Che fine ha fatto Leandro Castan? Che tipo di infortunio ha subito? O si tratta di qualcosa di peggio? Potrà tornare a giocare? Sono solo alcune delle domande che, ormai da un paio di mesi, sono costretti a farsi i tifosi della Roma e non solo. Dopo un tempo giocato a Empoli, alla prima giornata, il difensore brasiliano (foto by InfoPhoto) è scomparso dai radar. Inizialmente si parlò di otite, poi di labirintite, infine di un problema gastico; questioni fastidiose, certo, ma che non giustificano in alcun modo un’assenza così prolungata. E così, dopo qualche tempo, è stato quasi naturale assistere all’improvviso fioccare di rumors incontrollabili circa il reale stato di salute del giallorosso: tra i quali, purtroppo, uno che parlava di tumore al cervello.

Che cos’ha Castan

Fortunatamente, è stato lo stesso Leandro, lo scorso 30 ottobre, a smentire seccamente l’ipotesi più tragica con un tweet inequivocabile: “Non ho un tumore, chiedo rispetto perché ho anche una famiglia, è stato un periodo difficile ma ora sto bene“. Cassata la prospettiva peggiore, il chiacchiericcio non si è fermato, visto che del difensore non c’è comunque stata traccia nelle convocazioni di Rudi Garcia; c’è chi parla di una forma di neurite, un’infiammazione al nervo acustico molto dolorosa e molto debilitante, perché coinvolge direttamente le funzionalità relative all’equilibrio. Mentre i problemi intestinali sarebbero riconducibili alle cure per sconfiggere l’infiammazione.

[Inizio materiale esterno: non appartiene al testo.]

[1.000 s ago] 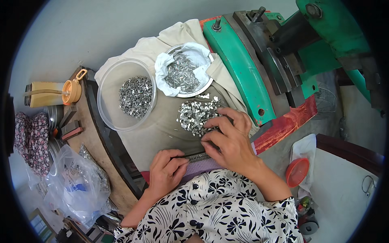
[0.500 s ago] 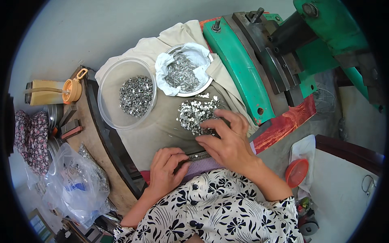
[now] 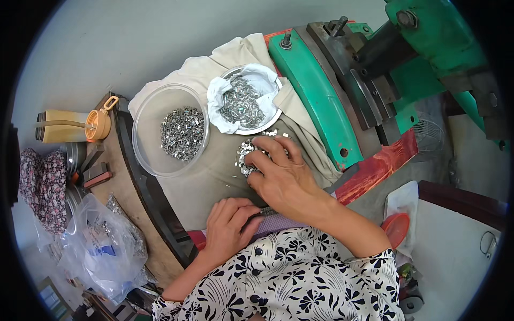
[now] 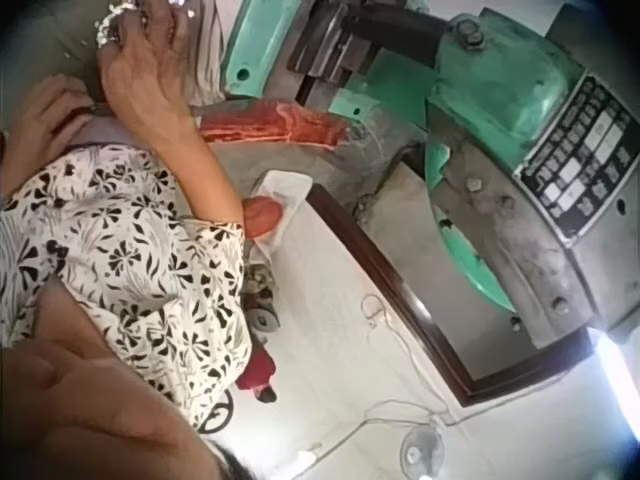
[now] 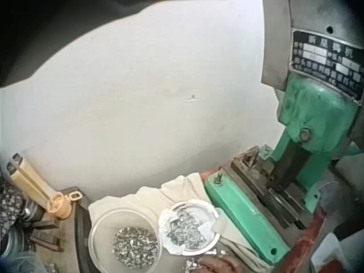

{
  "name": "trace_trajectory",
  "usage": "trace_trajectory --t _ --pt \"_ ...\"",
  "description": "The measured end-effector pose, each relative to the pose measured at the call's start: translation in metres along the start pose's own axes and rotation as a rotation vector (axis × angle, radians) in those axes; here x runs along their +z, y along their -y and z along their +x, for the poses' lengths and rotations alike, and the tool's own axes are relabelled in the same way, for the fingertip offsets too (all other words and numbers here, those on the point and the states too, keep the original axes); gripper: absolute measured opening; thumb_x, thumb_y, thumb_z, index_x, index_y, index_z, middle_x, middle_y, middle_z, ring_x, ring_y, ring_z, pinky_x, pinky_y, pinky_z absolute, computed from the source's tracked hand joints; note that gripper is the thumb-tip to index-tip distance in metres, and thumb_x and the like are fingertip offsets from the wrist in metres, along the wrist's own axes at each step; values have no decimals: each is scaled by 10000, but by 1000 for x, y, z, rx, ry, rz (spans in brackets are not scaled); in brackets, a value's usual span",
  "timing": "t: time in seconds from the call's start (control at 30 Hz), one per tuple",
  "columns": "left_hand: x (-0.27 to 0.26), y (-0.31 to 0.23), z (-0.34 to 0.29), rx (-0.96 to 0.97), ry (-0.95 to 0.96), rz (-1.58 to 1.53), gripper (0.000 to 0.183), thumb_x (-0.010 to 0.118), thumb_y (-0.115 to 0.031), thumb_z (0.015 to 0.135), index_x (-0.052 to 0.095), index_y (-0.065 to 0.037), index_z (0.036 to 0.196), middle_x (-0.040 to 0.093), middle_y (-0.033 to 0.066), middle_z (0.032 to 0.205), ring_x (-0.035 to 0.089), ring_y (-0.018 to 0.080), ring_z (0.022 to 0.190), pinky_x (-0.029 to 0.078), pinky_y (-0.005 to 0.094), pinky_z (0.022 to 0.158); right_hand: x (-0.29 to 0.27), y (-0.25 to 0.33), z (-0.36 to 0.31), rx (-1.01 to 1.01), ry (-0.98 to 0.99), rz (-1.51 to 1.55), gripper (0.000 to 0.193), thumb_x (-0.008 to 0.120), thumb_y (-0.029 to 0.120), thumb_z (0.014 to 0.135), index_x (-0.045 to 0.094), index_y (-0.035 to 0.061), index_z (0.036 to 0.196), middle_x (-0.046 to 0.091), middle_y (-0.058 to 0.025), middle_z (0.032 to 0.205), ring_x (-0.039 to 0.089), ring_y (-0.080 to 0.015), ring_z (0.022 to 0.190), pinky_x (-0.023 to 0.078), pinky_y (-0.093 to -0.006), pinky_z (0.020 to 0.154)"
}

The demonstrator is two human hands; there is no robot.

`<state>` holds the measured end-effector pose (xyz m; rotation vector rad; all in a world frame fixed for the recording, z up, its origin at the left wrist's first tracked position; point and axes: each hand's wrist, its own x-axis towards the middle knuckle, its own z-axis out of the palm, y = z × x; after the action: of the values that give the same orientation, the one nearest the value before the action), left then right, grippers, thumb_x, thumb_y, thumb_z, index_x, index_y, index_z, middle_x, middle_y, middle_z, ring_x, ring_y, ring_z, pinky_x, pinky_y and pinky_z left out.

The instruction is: Placing small metal components into a fixture for processing with a press machine.

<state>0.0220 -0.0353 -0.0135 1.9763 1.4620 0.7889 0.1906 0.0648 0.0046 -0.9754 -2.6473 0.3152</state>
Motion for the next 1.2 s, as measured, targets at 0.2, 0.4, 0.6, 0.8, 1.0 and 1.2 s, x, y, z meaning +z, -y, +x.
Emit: trace_trajectory --t 0.2,0.4,0.6,0.8,1.0,1.2 --pt "4 -3 4 8 -2 26 163 745 -100 765 662 -81 903 618 21 974 592 226 884 448 363 760 -2 -5 -2 32 -15 85 129 765 133 674 715 138 792 620 1 1121 460 -284 1269 269 -490 1090" --pt "11 -2 4 -1 -20 18 159 748 -101 760 660 -79 891 621 20 947 593 224 870 446 360 756 -1 -4 1 20 5 5 84 745 154 695 714 141 771 615 -2 1105 462 -281 1262 270 -486 1090" --pt "14 -3 4 29 -33 26 160 751 -118 771 657 -83 896 617 24 951 592 227 869 446 364 751 3 -2 -1 11 -14 35 122 762 157 672 664 134 741 609 0 1114 453 -279 1268 268 -499 1082" --pt "13 1 1 27 -46 15 193 781 -107 746 658 -86 894 618 33 944 589 242 847 448 364 724 2 -2 -11 96 -18 173 156 791 146 658 664 138 749 616 30 1185 440 -291 1286 272 -500 1063" --pt "13 0 3 51 -59 -6 209 802 -75 724 663 -85 879 628 45 926 592 258 814 449 364 700 -1 2 -11 120 -24 152 144 789 146 646 675 140 733 620 34 1192 443 -296 1278 270 -492 1054" --pt "7 3 -1 -8 -136 -38 217 804 -53 715 670 -87 882 634 41 920 594 253 790 438 361 688 -9 3 -37 172 -157 190 154 808 211 627 687 192 721 661 54 1114 459 -309 1245 274 -491 1031"
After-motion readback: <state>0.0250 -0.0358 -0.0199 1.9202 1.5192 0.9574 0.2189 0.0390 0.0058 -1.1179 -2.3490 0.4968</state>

Nel frattempo, il direttore della Roma, Walter Sabatini, ha voluto rassicurare tutti, intervenendo ieri sera al Processo del Lunedì: “Ho sentito tante illazioni tragiche, presto faremo un comunicato esaustivo sulle sue condizioni. Castan ha un problema congenito che si è manifestato all’età di 26 anni ma non esistono scenari tragici: non è a rischio di vita e nemmeno di carriera. Tornerà a giocare presto, con la maglia della Roma ”. Quale che sia la natura del suo problema, quest’ultima è sicuramente l’unica notizia che conta davvero.